I am doing a site occupancy analysis with a data set having two capture occasions, 12 groups and five covariates. My groups are defined by a year and substrate type (i.e. 2004 gravel or 2005 sand). A line from my .inp file looks like this:
/* 1 */ 00 1 0 0 0 0 0 0 0 0 0 0 0 0 2.25 3.33 1 0 ;
My most general model is p(group) Psi(group). When I use a .inp file with covariates, my observed c-hat for this model is 2.60. Not great but still less than 3 as recommended on page 5-34 of the most recent version of the MARK manual. When I look at my deviance residuals, they are nearly all outside of the lower confidence bound.
When I try to run a median c-hat test I get the error message “every one of your simulated values generated a c-hat value greater than your observed c-hat value, logistic regression cannot be performed”

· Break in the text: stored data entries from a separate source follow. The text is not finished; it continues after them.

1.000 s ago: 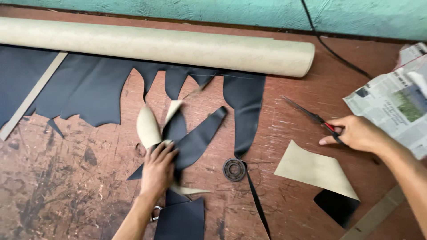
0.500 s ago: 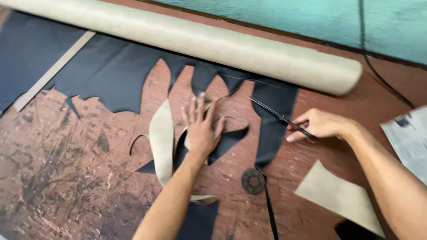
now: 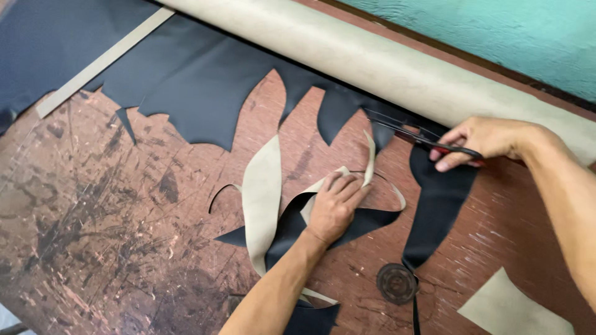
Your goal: The person uses shears to cut black leather along the edges of a beige paper template placed on a wooden workbench. The person repeatedly repositions the template and cuts multiple pieces, then separates the cut leather from the paper and sets the pieces aside.
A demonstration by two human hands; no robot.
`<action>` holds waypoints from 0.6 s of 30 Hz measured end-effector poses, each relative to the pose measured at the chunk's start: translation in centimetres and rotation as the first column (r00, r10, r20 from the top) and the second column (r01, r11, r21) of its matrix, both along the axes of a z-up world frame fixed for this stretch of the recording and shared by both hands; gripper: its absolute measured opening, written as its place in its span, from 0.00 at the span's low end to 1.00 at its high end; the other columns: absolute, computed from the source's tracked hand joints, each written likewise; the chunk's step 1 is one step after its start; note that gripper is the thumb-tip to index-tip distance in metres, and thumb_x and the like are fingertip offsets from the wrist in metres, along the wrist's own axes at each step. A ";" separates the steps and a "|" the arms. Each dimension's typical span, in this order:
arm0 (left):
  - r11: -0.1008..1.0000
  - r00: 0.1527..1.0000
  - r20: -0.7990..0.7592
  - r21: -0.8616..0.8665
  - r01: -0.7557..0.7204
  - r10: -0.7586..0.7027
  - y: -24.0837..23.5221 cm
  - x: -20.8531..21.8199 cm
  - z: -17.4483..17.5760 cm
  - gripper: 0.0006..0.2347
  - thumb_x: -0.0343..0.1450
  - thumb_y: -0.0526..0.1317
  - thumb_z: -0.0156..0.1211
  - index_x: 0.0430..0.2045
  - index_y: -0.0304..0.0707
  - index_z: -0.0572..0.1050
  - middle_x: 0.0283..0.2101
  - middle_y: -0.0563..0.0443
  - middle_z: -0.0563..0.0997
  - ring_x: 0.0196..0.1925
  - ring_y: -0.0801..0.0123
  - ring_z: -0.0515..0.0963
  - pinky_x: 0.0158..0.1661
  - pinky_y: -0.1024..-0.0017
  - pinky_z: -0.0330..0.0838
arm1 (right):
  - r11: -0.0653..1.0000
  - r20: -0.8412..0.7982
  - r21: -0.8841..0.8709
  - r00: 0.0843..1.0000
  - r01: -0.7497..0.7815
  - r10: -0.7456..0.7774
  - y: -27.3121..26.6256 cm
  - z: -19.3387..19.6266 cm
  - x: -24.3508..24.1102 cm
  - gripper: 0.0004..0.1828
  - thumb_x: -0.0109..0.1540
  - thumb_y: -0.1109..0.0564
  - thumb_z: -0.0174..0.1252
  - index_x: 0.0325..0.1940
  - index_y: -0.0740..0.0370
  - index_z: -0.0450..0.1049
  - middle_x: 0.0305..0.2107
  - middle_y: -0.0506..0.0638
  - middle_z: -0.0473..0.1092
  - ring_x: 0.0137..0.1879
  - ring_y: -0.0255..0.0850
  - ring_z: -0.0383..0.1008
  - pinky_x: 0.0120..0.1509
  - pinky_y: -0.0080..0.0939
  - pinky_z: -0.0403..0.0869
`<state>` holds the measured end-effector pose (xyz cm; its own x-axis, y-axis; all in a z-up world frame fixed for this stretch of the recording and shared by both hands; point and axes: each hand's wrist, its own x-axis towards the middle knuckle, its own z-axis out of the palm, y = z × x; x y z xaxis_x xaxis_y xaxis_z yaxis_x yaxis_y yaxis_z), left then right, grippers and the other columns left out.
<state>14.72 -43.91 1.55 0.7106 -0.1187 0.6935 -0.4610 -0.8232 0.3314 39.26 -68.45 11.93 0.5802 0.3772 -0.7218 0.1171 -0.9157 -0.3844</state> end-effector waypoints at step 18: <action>0.896 0.877 -0.194 0.161 -0.413 0.439 4.1 5.0 -0.1 0.25 0.71 0.45 0.53 0.62 0.32 0.70 0.70 0.45 0.65 0.74 0.50 0.60 0.70 0.47 0.54 | 0.997 -0.050 0.071 0.999 0.019 -0.015 9.9 0.7 -0.3 0.19 0.54 0.51 0.75 0.44 0.63 0.82 0.22 0.50 0.71 0.25 0.37 0.63 0.29 0.39 0.64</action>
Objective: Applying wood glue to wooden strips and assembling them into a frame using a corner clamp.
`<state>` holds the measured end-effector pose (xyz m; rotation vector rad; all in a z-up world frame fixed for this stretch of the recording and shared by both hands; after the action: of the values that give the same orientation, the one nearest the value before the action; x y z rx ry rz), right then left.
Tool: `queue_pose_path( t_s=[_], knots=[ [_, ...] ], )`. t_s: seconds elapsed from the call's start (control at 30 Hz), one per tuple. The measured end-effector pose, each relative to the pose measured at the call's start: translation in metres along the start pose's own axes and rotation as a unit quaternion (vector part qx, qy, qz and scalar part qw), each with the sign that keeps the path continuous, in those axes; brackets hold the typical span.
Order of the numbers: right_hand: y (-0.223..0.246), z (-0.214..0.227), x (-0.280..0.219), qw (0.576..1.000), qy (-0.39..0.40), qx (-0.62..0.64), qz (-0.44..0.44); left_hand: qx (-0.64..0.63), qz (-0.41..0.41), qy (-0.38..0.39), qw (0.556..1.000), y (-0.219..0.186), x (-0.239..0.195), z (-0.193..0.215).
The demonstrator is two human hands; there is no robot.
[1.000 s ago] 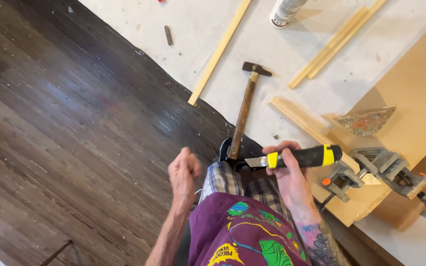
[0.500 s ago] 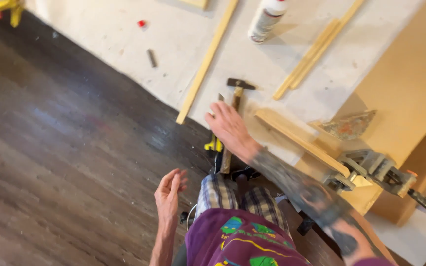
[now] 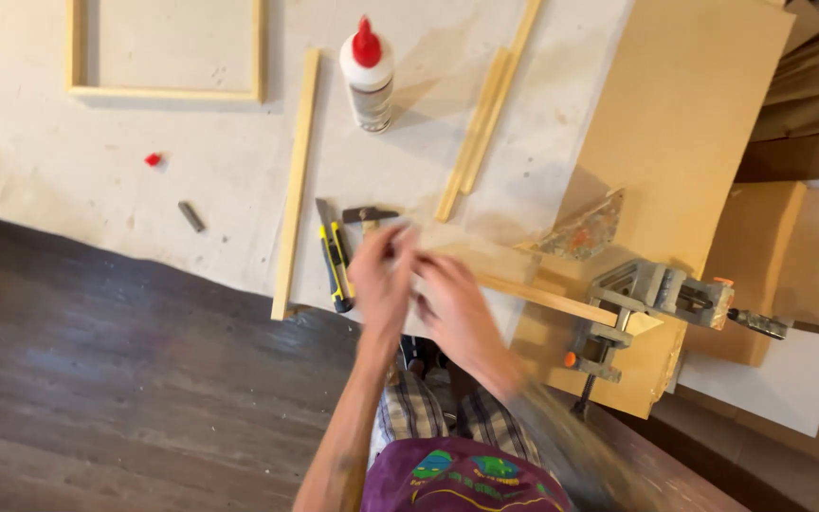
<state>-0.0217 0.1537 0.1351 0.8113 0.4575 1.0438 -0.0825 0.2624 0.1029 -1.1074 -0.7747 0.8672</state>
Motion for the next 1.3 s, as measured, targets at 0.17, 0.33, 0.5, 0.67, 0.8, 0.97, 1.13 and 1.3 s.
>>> queue_pose_path(
  t_s=[0.17,0.33,0.5,0.67,0.8,0.97,1.13,1.3],
  knots=[
    [-0.017,0.078,-0.116,0.979,-0.035,0.035,-0.198,0.170,-0.222,0.168,0.945,0.055,0.104,-0.172],
    [-0.051,0.102,-0.207,0.928,0.043,0.033,-0.370,0.396,-0.630,0.287,0.603,0.099,0.139,-0.240],
    [-0.064,0.105,-0.229,0.940,0.017,0.077,-0.333,0.338,-0.795,0.313,0.395,0.067,0.118,-0.199],
    [-0.069,0.104,-0.218,0.934,0.076,0.075,-0.340,0.292,-0.818,0.350,0.352,0.041,0.112,-0.201],
    [-0.062,0.102,-0.212,0.930,0.077,0.093,-0.348,0.286,-0.807,0.393,0.334,0.031,0.111,-0.212],
    [-0.088,0.092,-0.193,0.916,-0.085,0.180,-0.350,0.279,-0.827,0.349,0.341,-0.014,0.102,-0.237],
    [-0.095,0.128,-0.109,0.855,-0.325,0.296,-0.276,0.202,-0.816,0.299,0.451,-0.072,0.081,-0.247],
    [-0.087,0.167,-0.065,0.791,-0.491,0.305,-0.200,0.220,-0.765,0.332,0.506,-0.136,0.037,-0.243]
  ],
)
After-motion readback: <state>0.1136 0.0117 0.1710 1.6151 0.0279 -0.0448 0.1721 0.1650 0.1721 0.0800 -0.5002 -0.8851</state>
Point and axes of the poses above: each hand's wrist, its own x-axis towards the middle knuckle, its own z-axis out of the back of the hand, y = z × x, the point moved 5 cm from there along x, towards the middle knuckle
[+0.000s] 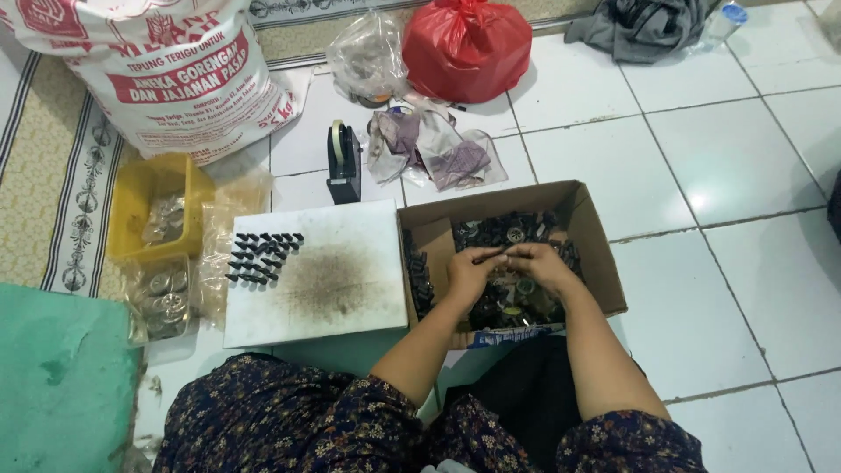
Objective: The person picks up small components from a cardboard box and assembles them with other small items, then places the finished pieces onto a white board.
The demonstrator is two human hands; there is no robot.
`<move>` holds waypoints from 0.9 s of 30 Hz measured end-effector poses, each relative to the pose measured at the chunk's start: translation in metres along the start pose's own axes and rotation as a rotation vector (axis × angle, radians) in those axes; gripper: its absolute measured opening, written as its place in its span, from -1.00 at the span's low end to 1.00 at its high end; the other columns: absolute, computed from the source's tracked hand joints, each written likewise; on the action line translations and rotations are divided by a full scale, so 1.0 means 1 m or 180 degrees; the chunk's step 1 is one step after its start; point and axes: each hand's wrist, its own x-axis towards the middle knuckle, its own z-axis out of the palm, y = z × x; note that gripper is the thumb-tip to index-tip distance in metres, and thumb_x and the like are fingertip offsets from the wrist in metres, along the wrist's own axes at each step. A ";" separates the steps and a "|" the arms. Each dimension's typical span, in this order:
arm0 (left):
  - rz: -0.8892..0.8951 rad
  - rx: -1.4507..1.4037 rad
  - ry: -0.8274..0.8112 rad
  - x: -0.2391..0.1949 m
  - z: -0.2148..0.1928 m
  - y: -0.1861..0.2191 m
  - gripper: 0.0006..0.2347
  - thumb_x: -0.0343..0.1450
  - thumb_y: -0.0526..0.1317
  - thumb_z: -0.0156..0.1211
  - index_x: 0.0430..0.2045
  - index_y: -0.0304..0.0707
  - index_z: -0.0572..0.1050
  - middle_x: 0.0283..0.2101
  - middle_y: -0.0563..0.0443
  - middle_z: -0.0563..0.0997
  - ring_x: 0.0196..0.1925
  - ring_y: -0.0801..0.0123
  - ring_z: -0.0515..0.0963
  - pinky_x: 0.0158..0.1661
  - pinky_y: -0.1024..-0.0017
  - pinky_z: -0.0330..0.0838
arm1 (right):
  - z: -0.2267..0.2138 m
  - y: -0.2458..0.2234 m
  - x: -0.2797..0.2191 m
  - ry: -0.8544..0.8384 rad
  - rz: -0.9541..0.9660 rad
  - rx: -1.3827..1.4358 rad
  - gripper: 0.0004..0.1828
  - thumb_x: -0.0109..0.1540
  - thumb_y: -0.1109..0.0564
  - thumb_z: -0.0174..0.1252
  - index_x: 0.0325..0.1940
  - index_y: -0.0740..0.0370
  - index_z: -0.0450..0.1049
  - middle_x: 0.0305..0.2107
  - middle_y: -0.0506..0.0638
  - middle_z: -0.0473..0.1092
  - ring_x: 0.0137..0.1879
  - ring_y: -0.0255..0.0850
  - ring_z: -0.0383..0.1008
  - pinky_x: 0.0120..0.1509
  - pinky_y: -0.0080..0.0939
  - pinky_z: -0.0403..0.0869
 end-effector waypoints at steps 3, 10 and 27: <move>-0.0069 0.0088 0.0308 0.006 -0.002 -0.009 -0.82 0.41 -0.25 0.36 -0.17 -0.28 0.66 -0.27 -0.17 0.70 -0.26 0.32 0.68 -0.30 0.40 0.61 | -0.005 0.016 0.008 0.0250 0.0039 0.0203 -0.70 0.18 0.21 0.39 -0.03 0.37 0.61 -0.24 0.19 0.55 -0.14 -0.11 0.52 -0.08 -0.16 0.53; -0.0001 0.0658 0.0557 -0.015 -0.021 0.004 -0.76 0.31 -0.18 0.43 -0.21 -0.26 0.67 -0.17 -0.24 0.70 -0.03 0.00 0.67 -0.14 0.19 0.58 | -0.003 0.039 0.020 0.0745 -0.0063 -0.2041 -0.73 0.12 0.15 0.42 -0.08 -0.01 0.71 -0.07 0.10 0.60 0.19 0.14 0.53 0.30 0.10 0.48; 0.0121 0.0704 0.0722 -0.005 -0.025 -0.020 -0.76 0.29 -0.21 0.44 -0.20 -0.27 0.68 -0.17 -0.31 0.69 -0.08 0.00 0.68 -0.18 0.26 0.59 | 0.042 0.042 0.041 0.0266 -0.0161 -0.3786 -0.69 0.24 0.03 0.21 0.06 -0.07 0.66 -0.04 -0.02 0.56 0.16 -0.01 0.55 0.25 0.22 0.45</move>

Then I tried to run a Bootstrap GOF and I get estimates of c-hat in the range of 38.98 to 42.75!
I also input an .inp file containing no covariates. An example line from the inp looks like this:
/* 1 */ 00 1 0 0 0 0 0 0 0 0 0 0 0 ;
When I run the same general model as before {p(group) Psi(group)}, I get a observed c-hat of 43.00. However, using the .inp file without covariates I get residuals symmetrically distributed about 0 and well within the confidence bounds.
I get the same wacky results when I run more constrained models.
What am I doing wrong? I am pretty sure my model doesn’t fit supper well, but is it time to throw in the hat or rethink my model structure?